Prompt: Could you restate the entries below word for word?

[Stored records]
####################

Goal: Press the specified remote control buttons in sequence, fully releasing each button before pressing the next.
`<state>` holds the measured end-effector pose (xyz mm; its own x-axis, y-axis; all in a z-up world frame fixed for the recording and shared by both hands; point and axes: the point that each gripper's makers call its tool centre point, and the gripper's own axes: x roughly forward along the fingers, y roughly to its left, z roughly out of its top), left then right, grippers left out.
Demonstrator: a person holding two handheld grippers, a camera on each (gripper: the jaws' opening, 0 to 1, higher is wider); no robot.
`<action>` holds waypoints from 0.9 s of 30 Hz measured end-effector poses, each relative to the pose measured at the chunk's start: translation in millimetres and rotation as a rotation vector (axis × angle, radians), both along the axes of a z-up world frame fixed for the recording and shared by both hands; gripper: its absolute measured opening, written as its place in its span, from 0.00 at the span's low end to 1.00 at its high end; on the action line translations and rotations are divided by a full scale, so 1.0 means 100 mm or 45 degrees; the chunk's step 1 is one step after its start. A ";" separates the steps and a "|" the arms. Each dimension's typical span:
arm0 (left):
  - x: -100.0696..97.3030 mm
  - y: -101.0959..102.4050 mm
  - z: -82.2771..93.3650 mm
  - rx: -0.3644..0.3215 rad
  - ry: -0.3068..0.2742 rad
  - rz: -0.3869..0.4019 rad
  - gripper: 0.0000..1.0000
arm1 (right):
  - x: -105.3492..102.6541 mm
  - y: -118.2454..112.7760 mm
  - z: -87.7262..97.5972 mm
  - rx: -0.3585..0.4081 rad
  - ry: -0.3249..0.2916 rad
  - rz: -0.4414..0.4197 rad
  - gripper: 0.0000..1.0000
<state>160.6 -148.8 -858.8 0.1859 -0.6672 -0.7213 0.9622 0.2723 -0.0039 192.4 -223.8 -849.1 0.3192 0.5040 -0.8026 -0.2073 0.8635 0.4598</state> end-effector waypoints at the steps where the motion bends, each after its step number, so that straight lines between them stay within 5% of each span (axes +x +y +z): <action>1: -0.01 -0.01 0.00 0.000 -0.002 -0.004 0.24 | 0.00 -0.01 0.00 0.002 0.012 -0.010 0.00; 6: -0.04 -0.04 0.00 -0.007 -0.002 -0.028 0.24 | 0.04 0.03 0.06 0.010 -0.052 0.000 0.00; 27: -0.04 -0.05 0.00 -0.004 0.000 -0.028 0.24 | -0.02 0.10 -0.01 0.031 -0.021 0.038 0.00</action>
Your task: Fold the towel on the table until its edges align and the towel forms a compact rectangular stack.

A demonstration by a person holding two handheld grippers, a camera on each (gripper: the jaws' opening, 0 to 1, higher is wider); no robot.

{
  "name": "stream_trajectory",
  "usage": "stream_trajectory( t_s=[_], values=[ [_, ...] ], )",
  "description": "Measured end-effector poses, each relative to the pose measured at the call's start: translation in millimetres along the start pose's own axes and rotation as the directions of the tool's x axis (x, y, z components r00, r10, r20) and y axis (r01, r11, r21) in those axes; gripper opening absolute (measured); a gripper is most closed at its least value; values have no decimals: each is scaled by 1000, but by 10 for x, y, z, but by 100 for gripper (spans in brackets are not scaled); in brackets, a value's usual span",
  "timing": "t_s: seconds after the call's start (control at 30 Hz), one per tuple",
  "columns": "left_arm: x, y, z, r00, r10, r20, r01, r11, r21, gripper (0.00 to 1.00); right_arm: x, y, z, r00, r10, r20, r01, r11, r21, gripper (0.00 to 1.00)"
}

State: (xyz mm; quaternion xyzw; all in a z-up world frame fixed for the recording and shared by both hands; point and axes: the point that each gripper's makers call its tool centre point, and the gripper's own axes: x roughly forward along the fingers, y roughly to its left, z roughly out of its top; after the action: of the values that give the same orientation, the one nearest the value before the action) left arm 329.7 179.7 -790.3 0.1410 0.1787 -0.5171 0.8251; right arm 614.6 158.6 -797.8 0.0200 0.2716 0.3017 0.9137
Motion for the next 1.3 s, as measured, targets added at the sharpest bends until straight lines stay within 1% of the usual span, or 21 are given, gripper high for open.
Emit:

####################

Answer section:
Goal: Press the specified remote control buttons in sequence, fully releasing each button before pressing the next.
`<state>` holds the measured end-effector pose (xyz mm; its own x-axis, y-axis; all in a z-up world frame fixed for the recording and shared by both hands; point and axes: the point that each gripper's makers call its tool centre point, and the gripper's own axes: x roughly forward along the fingers, y roughly to its left, z roughly out of its top), left then right, grippers left out.
Demonstrator: a person holding two handheld grippers, a camera on each (gripper: the jaws' opening, 0 to 1, higher is wider); no robot.
`<action>` holds waypoints from 0.9 s of 30 Hz measured end-effector poses, each relative to the pose measured at the chunk's start: translation in millimetres and rotation as a rotation vector (axis × angle, radians), both along the axes of a z-up world frame fixed for the recording and shared by both hands; gripper: its absolute measured opening, written as its place in its span, from 0.00 at the span's low end to 1.00 at its high end; on the action line translations and rotations are divided by a full scale, so 1.0 means 100 mm or 45 degrees; the chunk's step 1 is one step after its start. A ";" separates the steps and a "|" the arms. Each dimension's typical span:
arm0 (left):
  - x: -100.0696..97.3030 mm
  - y: -101.0959..102.4050 mm
  - z: -82.2771..93.3650 mm
  - rx: -0.3644..0.3215 rad
  - ry: -0.3068..0.2742 rad
  - rz: -0.3869..0.4019 rad
  - gripper: 0.0000..1.0000
arm1 (right):
  - x: -105.3492..102.6541 mm
  - y: -118.2454..112.7760 mm
  - z: -87.7262..97.5972 mm
  - rx: -0.3585..0.4081 rad
  - ry: -0.3249..0.2916 rad
  - rz: -0.4414..0.4197 rad
  - gripper: 0.0000..1.0000
<state>160.6 -148.8 -858.8 0.1859 -0.6672 -0.7213 0.9622 0.2723 -0.0039 192.4 -223.8 -849.1 0.3192 0.5040 -0.8026 -0.2073 0.8635 0.4598</state> end-effector waypoints at the steps where the motion bends, each after its step number, so that straight lines between them stay within 5% of each span (axes +x +y +z): <action>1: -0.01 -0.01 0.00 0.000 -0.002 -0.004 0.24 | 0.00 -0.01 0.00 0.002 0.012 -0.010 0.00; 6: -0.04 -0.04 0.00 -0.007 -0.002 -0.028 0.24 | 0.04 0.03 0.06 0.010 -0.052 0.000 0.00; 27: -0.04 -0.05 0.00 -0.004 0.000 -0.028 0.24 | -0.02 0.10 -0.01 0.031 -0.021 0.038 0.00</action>
Your task: Fold the towel on the table until its edges align and the towel forms a compact rectangular stack.

A demonstration by a person holding two handheld grippers, a camera on each (gripper: the jaws' opening, 0 to 1, higher is wider); no robot.

{
  "name": "stream_trajectory",
  "usage": "stream_trajectory( t_s=[_], values=[ [_, ...] ], )",
  "description": "Measured end-effector poses, each relative to the pose measured at the call's start: translation in millimetres along the start pose's own axes and rotation as the directions of the tool's x axis (x, y, z components r00, r10, r20) and y axis (r01, r11, r21) in those axes; gripper opening absolute (measured); a gripper is most closed at its least value; values have no decimals: each is scaled by 1000, but by 10 for x, y, z, but by 100 for gripper (spans in brackets are not scaled); in brackets, a value's usual span",
  "timing": "t_s: seconds after the call's start (control at 30 Hz), one per tuple",
  "columns": "left_arm: x, y, z, r00, r10, r20, r01, r11, r21, gripper (0.00 to 1.00); right_arm: x, y, z, r00, r10, r20, r01, r11, r21, gripper (0.00 to 1.00)"
}

State: (xyz mm; quaternion xyzw; all in a z-up world frame fixed for the recording and shared by both hands; point and axes: the point that each gripper's makers call its tool centre point, and the gripper's own axes: x roughly forward along the fingers, y roughly to its left, z roughly out of its top; after the action: of the values that give the same orientation, the one nearest the value before the action) left arm 329.7 179.7 -790.3 0.1410 0.1787 -0.5171 0.8251; right arm 614.6 158.6 -797.8 0.0200 0.2716 0.3017 0.9137
Motion for the next 1.3 s, as measured, targets added at the sharpest bends until straight lines stay within 1% of the usual span, or 21 are given, gripper high for open.
Emit:

Whatever the exercise asked has now been answered.